_What is expected_:
In how many lines of the records does "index" appear? Answer with one number.
Data supplied Block Start
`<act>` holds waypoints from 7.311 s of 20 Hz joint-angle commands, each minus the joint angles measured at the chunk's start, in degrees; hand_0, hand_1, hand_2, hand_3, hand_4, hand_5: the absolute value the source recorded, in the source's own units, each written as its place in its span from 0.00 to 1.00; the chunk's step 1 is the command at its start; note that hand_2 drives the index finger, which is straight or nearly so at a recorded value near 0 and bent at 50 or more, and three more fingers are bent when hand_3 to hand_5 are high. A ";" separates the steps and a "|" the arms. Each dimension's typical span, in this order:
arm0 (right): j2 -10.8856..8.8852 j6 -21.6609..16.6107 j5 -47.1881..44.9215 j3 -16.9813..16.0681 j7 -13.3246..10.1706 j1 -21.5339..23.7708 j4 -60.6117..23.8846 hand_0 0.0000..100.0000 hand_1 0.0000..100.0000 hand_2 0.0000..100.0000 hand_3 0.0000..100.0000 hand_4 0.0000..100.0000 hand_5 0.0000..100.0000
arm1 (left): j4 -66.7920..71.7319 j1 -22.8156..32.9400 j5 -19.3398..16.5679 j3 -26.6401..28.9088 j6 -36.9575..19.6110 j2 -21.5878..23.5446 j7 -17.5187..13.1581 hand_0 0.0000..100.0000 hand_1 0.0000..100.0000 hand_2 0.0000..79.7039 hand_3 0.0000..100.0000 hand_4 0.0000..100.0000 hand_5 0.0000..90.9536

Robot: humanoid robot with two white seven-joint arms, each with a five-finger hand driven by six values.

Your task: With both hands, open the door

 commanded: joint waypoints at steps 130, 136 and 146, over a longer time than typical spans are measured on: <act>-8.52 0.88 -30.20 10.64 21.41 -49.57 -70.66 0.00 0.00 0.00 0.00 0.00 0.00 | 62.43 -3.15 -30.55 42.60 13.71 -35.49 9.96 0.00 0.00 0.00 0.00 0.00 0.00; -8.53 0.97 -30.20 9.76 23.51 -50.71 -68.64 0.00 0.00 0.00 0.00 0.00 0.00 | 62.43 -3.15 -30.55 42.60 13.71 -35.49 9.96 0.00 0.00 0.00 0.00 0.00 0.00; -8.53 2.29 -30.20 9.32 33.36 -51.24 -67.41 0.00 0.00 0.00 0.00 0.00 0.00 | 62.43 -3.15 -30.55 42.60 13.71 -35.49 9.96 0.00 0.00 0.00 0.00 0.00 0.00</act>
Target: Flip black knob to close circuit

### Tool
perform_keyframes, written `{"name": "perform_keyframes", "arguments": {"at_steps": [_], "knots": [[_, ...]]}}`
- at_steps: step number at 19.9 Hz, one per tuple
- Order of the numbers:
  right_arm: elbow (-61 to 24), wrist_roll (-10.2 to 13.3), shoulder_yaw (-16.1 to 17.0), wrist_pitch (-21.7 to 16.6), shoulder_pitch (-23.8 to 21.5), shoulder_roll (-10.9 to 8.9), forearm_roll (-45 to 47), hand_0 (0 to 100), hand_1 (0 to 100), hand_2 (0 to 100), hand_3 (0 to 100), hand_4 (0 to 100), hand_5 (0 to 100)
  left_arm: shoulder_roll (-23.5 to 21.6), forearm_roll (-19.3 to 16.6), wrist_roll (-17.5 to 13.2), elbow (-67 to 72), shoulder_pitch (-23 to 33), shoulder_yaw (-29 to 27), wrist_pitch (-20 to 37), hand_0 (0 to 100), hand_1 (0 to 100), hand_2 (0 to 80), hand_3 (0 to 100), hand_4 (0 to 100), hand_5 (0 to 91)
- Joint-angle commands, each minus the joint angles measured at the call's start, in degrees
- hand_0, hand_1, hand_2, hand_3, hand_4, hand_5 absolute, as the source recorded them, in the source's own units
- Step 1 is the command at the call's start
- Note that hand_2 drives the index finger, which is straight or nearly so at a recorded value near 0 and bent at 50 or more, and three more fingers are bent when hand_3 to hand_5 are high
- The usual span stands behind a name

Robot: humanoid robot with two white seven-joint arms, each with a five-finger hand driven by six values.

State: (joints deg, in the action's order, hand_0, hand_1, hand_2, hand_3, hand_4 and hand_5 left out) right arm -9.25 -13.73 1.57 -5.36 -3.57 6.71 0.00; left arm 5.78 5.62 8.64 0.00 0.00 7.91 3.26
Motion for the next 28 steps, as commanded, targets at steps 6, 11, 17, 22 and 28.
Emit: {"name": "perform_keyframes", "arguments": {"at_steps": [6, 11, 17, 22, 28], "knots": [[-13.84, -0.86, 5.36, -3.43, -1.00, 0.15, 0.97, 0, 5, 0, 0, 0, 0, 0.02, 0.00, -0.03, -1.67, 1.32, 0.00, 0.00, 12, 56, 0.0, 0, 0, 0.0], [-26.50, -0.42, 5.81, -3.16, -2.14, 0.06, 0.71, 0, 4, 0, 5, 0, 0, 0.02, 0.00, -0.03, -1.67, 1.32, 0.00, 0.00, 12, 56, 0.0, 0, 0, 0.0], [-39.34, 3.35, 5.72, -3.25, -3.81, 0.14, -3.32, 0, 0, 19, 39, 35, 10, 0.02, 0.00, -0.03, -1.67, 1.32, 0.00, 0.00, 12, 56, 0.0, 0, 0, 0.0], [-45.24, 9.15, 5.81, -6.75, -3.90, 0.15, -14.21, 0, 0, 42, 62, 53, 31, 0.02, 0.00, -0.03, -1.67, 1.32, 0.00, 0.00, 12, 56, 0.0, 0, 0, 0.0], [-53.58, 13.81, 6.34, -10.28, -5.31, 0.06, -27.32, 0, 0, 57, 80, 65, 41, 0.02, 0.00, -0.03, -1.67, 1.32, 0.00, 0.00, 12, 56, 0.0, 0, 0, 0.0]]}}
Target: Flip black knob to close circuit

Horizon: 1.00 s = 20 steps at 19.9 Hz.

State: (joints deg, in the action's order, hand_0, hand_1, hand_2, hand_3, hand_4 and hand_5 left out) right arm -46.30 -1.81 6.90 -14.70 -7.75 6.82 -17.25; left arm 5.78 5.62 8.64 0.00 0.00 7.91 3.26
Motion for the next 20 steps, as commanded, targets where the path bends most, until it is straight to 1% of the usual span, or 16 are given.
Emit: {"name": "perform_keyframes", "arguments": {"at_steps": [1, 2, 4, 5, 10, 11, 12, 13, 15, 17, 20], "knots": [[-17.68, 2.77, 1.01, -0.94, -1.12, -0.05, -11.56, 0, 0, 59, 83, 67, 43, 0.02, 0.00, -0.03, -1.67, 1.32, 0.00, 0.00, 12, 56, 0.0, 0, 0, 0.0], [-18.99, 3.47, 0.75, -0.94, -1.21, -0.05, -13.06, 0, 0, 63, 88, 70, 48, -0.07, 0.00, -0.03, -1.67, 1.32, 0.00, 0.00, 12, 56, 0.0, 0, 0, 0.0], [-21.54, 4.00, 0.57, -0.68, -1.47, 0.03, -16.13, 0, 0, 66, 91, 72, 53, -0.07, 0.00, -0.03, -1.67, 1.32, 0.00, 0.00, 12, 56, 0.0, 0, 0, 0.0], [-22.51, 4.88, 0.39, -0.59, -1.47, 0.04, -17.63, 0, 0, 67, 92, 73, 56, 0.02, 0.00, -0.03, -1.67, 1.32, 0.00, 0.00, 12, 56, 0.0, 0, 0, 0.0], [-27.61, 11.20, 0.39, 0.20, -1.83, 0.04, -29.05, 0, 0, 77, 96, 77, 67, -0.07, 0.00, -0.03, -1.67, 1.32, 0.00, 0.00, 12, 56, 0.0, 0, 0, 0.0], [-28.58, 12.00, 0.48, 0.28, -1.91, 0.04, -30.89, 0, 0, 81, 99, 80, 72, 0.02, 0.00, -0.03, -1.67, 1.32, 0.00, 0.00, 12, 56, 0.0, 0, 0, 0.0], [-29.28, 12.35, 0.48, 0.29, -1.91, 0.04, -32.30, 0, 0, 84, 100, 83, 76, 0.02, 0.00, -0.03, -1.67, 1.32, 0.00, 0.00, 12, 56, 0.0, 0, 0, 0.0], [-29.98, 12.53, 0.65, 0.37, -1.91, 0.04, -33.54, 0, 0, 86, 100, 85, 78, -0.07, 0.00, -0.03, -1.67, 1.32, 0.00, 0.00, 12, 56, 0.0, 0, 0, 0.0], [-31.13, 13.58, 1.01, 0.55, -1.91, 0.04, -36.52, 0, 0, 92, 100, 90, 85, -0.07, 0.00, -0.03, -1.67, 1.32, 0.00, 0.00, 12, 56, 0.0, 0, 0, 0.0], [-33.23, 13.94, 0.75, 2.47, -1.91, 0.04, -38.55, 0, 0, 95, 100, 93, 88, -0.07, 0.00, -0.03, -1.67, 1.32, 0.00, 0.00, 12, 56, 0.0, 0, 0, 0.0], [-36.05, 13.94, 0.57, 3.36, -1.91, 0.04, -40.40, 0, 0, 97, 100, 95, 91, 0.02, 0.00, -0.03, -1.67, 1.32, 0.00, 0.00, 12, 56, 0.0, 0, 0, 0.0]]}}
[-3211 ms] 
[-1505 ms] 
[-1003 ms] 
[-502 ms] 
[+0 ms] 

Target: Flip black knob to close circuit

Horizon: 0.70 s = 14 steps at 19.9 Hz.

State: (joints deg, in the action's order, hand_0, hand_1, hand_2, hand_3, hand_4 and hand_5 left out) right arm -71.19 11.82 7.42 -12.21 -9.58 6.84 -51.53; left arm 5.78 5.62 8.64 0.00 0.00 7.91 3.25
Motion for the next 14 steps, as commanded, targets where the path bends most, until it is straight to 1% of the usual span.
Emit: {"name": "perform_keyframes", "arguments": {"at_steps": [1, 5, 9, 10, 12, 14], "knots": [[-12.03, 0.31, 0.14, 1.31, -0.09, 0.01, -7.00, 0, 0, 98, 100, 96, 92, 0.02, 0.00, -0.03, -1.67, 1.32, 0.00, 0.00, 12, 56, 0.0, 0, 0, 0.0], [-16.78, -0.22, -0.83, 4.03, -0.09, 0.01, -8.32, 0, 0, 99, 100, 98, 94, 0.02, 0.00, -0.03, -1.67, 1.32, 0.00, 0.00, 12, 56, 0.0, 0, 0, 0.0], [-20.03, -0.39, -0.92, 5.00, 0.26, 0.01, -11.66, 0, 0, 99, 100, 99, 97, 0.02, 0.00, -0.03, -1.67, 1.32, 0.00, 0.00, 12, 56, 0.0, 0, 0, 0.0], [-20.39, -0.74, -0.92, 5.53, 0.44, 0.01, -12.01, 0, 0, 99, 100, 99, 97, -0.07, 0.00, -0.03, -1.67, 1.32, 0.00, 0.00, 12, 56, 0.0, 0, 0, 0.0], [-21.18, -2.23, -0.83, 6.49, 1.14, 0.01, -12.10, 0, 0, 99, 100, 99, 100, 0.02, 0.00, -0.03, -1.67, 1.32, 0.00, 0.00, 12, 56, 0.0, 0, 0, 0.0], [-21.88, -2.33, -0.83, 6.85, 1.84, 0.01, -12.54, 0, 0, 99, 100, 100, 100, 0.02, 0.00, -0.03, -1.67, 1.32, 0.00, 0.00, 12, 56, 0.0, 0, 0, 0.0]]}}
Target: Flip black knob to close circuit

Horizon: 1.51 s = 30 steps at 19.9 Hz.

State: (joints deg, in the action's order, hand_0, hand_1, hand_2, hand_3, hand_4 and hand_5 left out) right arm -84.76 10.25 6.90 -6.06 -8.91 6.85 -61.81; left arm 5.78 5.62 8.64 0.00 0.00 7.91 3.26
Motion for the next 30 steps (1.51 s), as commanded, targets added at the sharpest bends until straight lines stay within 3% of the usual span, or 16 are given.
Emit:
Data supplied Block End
_Answer to this problem_:
2